Elle lui répéta cette injonction à Pontchartrain et à Versailles, en lui donnant pour preuve de l'état dangereux d'affaiblissement où était le duc qu'il négligeait de baisser le store de sa voiture du côté où elle se trouvait placée. Malheureusement, l'aide de camp n'osa rien décider. L'accès tomba entre Versailles et Paris, et, en arrivant, monsieur de Richelieu n'était pas très souffrant.
Sa sœur, madame de Montcalm, était établie chez lui. Il entra dans sa chambre, demanda à souper, mangea fort peu. On le décida à envoyer chercher le docteur Bourdois. Bourdois était malade; il se fit remplacer par Lerminier, médecin accrédité mais qui ne connaissait pas le tempérament du duc. Bourdois l'avertit qu'il avait affaire à l'homme du monde le plus nerveux et le plus impressionnable par les affections morales: «Je lui ai quelquefois cru une maladie grave, dit-il, et, deux heures après, je l'ai retrouvé dans son état naturel.»
Muni de ces funeste instructions, Lerminier arriva chez monsieur de Richelieu. Il le trouva couché, moitié assoupi, et fort irrité de voir une figure nouvelle. Il proposa divers remèdes qui tous furent repoussés. Enfin la consultation se borna à ordonner quelques tasses d'infusion de feuilles d'oranger pour calmer la soif; on verrait le lendemain ce qu'il serait convenable de faire.

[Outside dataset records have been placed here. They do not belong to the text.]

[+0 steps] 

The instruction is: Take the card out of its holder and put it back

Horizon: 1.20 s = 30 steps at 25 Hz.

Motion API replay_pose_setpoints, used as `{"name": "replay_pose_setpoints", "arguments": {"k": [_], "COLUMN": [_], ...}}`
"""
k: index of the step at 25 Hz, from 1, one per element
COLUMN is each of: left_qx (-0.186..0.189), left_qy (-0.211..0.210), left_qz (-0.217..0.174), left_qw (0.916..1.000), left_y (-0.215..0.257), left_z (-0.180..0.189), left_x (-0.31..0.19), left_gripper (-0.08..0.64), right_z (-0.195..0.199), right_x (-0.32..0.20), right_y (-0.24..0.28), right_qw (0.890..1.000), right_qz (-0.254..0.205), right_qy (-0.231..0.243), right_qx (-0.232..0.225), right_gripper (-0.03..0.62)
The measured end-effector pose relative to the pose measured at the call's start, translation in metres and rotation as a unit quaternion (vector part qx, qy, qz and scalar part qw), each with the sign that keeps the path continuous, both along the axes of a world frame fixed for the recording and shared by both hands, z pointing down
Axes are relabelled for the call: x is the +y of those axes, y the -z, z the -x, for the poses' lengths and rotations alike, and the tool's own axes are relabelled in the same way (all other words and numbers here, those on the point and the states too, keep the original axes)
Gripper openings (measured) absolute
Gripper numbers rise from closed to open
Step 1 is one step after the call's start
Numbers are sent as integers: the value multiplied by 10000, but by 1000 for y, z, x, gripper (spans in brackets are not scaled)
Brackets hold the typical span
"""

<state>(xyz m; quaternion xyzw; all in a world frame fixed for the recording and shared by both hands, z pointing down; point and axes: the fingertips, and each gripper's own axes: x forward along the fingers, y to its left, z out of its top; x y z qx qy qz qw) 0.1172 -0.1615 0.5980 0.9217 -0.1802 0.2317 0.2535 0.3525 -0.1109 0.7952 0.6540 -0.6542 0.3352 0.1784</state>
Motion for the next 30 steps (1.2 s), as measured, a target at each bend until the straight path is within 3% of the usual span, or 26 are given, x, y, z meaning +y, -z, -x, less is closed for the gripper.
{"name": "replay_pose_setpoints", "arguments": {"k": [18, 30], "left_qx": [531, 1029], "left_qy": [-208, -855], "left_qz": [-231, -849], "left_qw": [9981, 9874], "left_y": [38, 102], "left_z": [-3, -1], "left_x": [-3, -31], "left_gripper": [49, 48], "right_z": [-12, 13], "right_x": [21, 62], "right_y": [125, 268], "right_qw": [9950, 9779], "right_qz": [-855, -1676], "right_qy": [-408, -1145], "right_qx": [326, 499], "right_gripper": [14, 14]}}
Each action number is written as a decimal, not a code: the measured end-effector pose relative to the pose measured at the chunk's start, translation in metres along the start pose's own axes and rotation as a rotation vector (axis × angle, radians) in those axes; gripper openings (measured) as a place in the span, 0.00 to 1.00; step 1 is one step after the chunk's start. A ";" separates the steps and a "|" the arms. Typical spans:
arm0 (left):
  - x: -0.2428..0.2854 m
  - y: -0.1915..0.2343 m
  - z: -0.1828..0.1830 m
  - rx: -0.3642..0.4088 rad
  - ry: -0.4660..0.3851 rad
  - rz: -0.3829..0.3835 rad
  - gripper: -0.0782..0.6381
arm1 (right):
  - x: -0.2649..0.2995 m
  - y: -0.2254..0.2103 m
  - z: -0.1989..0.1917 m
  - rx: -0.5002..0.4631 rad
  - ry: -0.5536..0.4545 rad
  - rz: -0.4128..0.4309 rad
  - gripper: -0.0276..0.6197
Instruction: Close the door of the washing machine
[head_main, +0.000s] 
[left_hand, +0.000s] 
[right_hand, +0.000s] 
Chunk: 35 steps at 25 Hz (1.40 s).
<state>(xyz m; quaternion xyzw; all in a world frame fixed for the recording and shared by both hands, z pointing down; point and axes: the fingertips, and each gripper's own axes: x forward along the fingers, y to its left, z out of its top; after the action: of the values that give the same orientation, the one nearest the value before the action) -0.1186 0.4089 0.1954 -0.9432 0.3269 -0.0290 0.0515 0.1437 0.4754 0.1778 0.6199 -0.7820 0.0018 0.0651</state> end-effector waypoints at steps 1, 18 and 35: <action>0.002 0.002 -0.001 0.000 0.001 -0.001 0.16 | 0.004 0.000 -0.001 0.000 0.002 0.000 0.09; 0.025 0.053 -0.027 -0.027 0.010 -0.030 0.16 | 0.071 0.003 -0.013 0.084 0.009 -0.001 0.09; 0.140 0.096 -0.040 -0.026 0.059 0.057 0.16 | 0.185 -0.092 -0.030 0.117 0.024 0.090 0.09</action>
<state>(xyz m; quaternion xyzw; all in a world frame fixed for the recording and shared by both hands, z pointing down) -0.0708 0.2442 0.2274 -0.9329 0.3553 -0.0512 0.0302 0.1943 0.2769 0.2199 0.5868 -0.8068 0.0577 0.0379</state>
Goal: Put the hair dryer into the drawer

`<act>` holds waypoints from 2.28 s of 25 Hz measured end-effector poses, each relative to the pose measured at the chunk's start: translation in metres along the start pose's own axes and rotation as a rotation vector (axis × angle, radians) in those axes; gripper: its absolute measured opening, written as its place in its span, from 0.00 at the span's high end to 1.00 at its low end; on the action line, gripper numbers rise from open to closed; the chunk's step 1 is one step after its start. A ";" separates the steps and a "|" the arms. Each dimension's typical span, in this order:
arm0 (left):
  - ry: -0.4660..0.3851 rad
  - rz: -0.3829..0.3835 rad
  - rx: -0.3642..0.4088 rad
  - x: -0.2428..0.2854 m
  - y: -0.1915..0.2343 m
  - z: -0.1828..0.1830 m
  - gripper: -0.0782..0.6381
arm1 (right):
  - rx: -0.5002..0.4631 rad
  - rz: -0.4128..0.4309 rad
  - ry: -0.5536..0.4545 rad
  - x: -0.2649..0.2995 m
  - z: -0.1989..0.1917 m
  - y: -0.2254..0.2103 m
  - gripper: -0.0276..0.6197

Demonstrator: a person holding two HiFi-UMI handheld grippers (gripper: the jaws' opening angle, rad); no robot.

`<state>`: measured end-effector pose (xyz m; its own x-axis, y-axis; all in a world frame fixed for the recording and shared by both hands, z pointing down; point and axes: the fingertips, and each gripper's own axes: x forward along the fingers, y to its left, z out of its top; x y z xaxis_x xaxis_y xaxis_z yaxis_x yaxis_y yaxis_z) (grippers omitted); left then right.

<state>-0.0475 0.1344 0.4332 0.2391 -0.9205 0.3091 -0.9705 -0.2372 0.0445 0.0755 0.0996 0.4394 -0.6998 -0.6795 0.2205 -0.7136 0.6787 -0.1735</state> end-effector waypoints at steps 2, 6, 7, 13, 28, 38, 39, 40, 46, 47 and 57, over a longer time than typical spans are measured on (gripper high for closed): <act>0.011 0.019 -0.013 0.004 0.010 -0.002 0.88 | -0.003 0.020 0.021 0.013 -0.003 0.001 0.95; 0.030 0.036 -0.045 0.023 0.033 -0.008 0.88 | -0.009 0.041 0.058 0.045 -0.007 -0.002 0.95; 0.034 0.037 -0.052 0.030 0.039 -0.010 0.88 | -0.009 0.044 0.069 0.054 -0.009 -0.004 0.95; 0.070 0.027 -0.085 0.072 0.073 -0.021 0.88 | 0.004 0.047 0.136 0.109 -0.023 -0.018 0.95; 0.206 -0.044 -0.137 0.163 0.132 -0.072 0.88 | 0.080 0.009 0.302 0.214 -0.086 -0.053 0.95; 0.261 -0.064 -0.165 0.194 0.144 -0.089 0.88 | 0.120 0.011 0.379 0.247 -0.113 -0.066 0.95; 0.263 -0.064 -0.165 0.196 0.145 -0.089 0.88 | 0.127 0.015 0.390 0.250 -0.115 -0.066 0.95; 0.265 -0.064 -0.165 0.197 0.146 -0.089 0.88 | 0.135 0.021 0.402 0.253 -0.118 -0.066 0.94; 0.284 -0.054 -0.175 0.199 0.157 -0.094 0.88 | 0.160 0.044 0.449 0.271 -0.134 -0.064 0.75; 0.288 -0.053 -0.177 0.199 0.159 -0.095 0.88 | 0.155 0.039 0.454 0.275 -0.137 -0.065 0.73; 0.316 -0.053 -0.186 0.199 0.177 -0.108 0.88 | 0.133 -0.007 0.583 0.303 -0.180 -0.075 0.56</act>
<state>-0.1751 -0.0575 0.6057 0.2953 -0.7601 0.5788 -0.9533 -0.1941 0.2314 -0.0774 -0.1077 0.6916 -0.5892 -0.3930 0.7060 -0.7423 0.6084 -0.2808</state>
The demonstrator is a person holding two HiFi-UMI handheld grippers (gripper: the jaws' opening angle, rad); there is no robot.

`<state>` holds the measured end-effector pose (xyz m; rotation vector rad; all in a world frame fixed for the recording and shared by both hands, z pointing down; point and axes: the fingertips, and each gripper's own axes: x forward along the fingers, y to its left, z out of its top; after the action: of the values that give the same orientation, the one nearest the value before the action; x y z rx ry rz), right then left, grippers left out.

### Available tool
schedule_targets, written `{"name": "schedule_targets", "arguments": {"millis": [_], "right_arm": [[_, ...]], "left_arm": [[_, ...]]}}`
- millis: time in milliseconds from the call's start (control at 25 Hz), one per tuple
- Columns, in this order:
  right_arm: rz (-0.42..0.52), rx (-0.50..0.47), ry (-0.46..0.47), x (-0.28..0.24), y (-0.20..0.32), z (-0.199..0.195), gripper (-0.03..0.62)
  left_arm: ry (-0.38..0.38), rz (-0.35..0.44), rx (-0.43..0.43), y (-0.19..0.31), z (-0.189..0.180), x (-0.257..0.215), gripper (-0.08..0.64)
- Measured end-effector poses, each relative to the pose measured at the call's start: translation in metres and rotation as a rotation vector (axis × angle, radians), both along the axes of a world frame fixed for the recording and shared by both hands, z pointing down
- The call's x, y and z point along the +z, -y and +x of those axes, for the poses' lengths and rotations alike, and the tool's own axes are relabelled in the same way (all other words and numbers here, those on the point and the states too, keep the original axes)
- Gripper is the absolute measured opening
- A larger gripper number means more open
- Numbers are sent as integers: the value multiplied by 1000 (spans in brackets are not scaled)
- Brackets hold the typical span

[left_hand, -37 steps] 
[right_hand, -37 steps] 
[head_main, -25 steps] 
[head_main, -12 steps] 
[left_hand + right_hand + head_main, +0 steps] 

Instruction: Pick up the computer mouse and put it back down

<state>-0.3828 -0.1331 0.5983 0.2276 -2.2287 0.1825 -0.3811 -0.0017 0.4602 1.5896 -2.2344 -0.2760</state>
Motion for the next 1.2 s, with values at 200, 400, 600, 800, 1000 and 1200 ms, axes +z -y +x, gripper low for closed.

Lerminier retourna chez Bourdois lui rendre compte de sa visite et de l'exaspération du duc, seul symptôme qui l'inquiéta. Bourdois lui assura l'avoir toujours trouvé ainsi dès qu'il avait un peu de fièvre.
À six heures, l'abbé Nicole, avant de se rendre à son cours, entra chez monsieur de Richelieu. Son valet de chambre lui dit qu'il reposait après une nuit fort agitée. Il s'approcha pour le regarder et fut tellement frappé de son changement qu'il se décida à envoyer chercher des médecins. Il en arriva plusieurs; on essaya de tous les remèdes, mais vainement: monsieur de Richelieu ne se réveilla pas de ce sommeil de mort. Avant midi, il avait cessé de vivre.
Cette mort subite, puisque personne ne le savait même souffrant, frappa tout le monde. Ses amis, et il en avait de sincères, le pleurèrent amèrement, et tous les gens de bon sens le regrettèrent dans le moment et plus encore par la suite.
C'est à cette occasion que monsieur de Talleyrand dit, pour la première fois, ce mot qu'il a si pauvrement prodigué depuis: «C'était quelqu'un!»
Monsieur le duc d'Angoulême fut le seul de la famille royale qui témoigna quelque peine. Il dit à mon frère ces propres paroles: «Je le regrette beaucoup; il ne nous aimait pas, mais il aimait la France. Sa vie était une ressource et sa mort est une perte.»
Le Roi, Monsieur et Madame furent plutôt soulagés de ne plus voir un homme vis-à-vis duquel ils étaient mal à l'aise. Les courtisans prirent exemple du maître et ne feignirent pas une douleur qu'ils ne ressentaient pas. Ils étaient excusables, car monsieur de Richelieu ne les aimait ni ne les estimait.
Le désespoir de la reine de Suède fut aussi violent que son extravagante passion. Elle loua une tribune à l'Assomption et, le corps du duc de Richelieu ayant été déposé dans cette église jusqu'à ce qu'on pût le transporter à la Sorbonne, elle y passa les jours et les nuits dans une douleur immodérée, justifiant ainsi les folies des années précédentes.